Только мосты и дороги? Не знаю. Вместо Х подставляю любые слова/словосочетания, но мое восприятие фразы не меняется.


----------



## Maroseika

natalisha said:


> Только мосты и дороги? Не знаю. Вместо Х подставляю любые слова/словосочетания, но мое восприятие фразы не меняется.


Не только мосты и дороги, но любые объекты, которые нельзя закрыть в буквальном смысле слова - на ключ.


----------



## Garbuz

maroseika said:


> interestingly, with some objectы закрыт для ремонта sounds much better than на ремонт:
> Железнодорожный мост (тоннель, перегон, участок шоссе) закрыт для ремонта.
> Maybe because they can be closed only figuratively, no doors and locks presumed.
> Another case, закрыт для ремонта + smth else:
> Музей закрыт для ремонта и смены экспозиции.
> Ботанический сад закрыт для ремонта и реставрации.


 

Мост/туннель/перегон/участок шоссе *закрыт на ремонт.*
Мост/туннель/перегон/участок шоссе закрыт *для грузового транспорта.*
(Поэтому когда вы говорите "Мост закрыт для ремонта", такое ощущение, что ремонту там делать нечего)



Музей закрыт *в связи* с ремонтом и сменой экспозиции. 
Ботанический сад закрыт *в связи* с ремонтом и реставрацией.


----------



## Mr_Darcy

Garbuz said:


> Мост/туннель/перегон/участок шоссе *закрыт на ремонт.*
> Мост/туннель/перегон/участок шоссе закрыт *для грузового транспорта.*
> (Поэтому когда вы говорите "Мост закрыт для ремонта", такое ощущение, что ремонту там делать нечего)
> 
> Музей закрыт *в связи* с ремонтом и сменой экспозиции.
> Ботанический сад закрыт *в связи* с ремонтом и реставрацией.


Согласен.


----------



## Maroseika

garbuz said:


> Мост/туннель/перегон/участок шоссе *закрыт на ремонт.*
> Мост/туннель/перегон/участок шоссе закрыт *для грузового транспорта.*
> (Поэтому когда вы говорите "Мост закрыт для ремонта", такое ощущение, что ремонту там делать нечего)


При желании можно понять и так.
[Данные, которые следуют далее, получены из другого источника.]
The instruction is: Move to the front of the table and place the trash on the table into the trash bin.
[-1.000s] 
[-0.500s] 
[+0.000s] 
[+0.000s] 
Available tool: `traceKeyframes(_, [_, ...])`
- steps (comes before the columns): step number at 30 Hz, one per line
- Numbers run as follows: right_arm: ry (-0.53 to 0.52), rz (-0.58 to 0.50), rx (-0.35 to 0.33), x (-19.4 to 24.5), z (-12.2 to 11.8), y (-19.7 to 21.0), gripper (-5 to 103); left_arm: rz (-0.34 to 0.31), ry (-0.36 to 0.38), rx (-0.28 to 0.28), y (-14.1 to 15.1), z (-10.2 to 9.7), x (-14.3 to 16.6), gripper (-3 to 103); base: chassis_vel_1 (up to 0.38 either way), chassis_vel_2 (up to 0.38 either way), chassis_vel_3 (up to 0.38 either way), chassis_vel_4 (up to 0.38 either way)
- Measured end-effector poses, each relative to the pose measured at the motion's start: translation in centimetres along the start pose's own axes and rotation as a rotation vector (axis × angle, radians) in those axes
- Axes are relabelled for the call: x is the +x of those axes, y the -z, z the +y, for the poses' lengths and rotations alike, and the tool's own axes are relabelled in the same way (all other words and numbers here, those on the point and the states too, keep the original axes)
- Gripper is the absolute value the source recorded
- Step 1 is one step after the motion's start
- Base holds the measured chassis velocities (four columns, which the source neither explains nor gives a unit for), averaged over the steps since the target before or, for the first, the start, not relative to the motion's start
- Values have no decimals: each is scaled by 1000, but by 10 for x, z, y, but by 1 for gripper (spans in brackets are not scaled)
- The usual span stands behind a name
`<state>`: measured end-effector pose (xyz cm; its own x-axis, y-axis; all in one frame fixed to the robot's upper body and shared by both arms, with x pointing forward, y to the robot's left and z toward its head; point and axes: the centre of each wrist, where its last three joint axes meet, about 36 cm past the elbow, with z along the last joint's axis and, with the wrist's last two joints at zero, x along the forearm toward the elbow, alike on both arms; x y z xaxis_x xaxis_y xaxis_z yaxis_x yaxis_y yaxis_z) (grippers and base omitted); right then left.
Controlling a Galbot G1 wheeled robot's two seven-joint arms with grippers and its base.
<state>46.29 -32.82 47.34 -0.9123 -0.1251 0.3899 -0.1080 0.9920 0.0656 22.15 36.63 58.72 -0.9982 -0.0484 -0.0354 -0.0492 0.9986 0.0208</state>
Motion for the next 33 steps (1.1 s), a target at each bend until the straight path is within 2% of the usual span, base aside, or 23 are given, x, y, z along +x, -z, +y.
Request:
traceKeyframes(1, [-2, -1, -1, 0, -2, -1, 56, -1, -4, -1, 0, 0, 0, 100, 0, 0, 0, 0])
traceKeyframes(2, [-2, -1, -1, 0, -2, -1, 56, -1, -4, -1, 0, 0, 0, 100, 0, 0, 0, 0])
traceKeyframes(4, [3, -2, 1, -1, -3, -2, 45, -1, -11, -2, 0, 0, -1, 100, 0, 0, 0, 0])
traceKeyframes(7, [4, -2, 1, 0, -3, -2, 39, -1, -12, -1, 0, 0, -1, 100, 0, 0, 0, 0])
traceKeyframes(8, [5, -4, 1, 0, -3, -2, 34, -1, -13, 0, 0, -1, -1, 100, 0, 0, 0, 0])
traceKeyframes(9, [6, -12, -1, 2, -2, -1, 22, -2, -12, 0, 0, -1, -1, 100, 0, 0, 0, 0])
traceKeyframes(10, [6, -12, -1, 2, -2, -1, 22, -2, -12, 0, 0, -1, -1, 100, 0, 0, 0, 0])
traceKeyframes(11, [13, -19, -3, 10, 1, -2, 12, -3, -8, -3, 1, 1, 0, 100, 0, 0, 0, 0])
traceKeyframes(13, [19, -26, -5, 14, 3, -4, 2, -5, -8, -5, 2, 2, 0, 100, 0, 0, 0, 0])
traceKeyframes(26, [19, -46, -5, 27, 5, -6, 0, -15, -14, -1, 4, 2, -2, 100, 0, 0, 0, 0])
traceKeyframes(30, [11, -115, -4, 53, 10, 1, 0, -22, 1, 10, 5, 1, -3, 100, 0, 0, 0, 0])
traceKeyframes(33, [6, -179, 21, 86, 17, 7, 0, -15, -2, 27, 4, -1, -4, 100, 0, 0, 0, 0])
Но только при желании.




> Музей закрыт *в связи* с ремонтом и сменой экспозиции.
> Ботанический сад закрыт *в связи* с ремонтом и реставрацией.


На канцелярском языке, конечно, "в связи". А на нормальном?


----------



## Garbuz

maroseika said:


> На канцелярском языке, конечно, "в связи". А на нормальном?


 
Музей, это самое,... закрыт. Ремонт там. И мост перекрыли. Тоже чё-то ремонтируют.


----------



## Maroseika

garbuz said:


> Музей, это самое,... закрыт. Ремонт там. И мост перекрыли. Тоже чё-то ремонтируют.



Фраза такая: Музей закрыт для ремонта и смены экспозиции.
Вопрос: можно ли заменить здесь "для" на "на"?
Если нельзя, то почему смена экспозиции делает возможным "для" и для ремонта?


----------



## Garbuz

maroseika said:


> Фраза такая: Музей закрыт для ремонта и смены экспозиции.
> Вопрос: можно ли заменить здесь "для" на "на"?
> Если нельзя, то почему смена экспозиции делает возможным "для" и для ремонта?


 
Фраза никуда не годится, хоть со старой экспозицией, хоть с новой. Музей либо открыт для посетителей, либо закрыт для посетителей, а ремонт здесь совершенно не при чем. Хотите ремонтировать музей, закройте его *на* ремонт. Заодно смените экспозицию.


----------



## Natalisha

maroseika said:


> Фраза такая: Музей закрыт для ремонта и смены экспозиции.
> Вопрос: можно ли заменить здесь "для" на "на"?
> Если нельзя, то почему смена экспозиции делает возможным "для" и для ремонта?


Нет, я не представляю, как можно сказать "для ремонта", имея в виду "на ремонт". После предлога "для" я ожидаю услышать для кого он закрыт.


----------



## morzh

Natalisha said:


> Нет, я не представляю, как можно сказать "для ремонта", имея в виду "на ремонт". После предлога "для" я ожидаю услышать для кого она закрыта.




Музей закрыт НА ремонт.
Музей закрыт ДЛЯ посетителей.


----------



## Natalisha

morzh said:


> Музей закрыт НА ремонт.
> Музей закрыт ДЛЯ посетителей.


Да, именно так.


----------



## Garbuz

Маросейка, вот Вам пример, который, надеюсь, окончательно убедит Вас:

Магазин закрыт *на* обед.

Если Вы мне скажете, что можно сказать "... *для* обеда", я перестану обедать.


----------



## Maroseika

garbuz said:


> Маросейка, вот Вам пример, который, надеюсь, окончательно убедит Вас:
> 
> Магазин закрыт *на* обед.
> 
> Если Вы мне скажете, что можно сказать "... *для* обеда", я перестану обедать.



А еще магазин может быть закрыт на замок, но не для замка. И что?
Короче говоря, "мост закрыт для ремонта" кажется мне вполне нормальным, эта конструкция распространена и я не вижу оснований называть ее ошибочной.


----------



## dePrades

I think I got it!!! At least I got a rule to use in most of the cases (reformulated version of eni8ma's intriducing comparisons to Spanish)... but I think that depending on the Russian I meet it would be considered correct or incorrect because there's no much agreement with these preps. 

Thanks for your help...


----------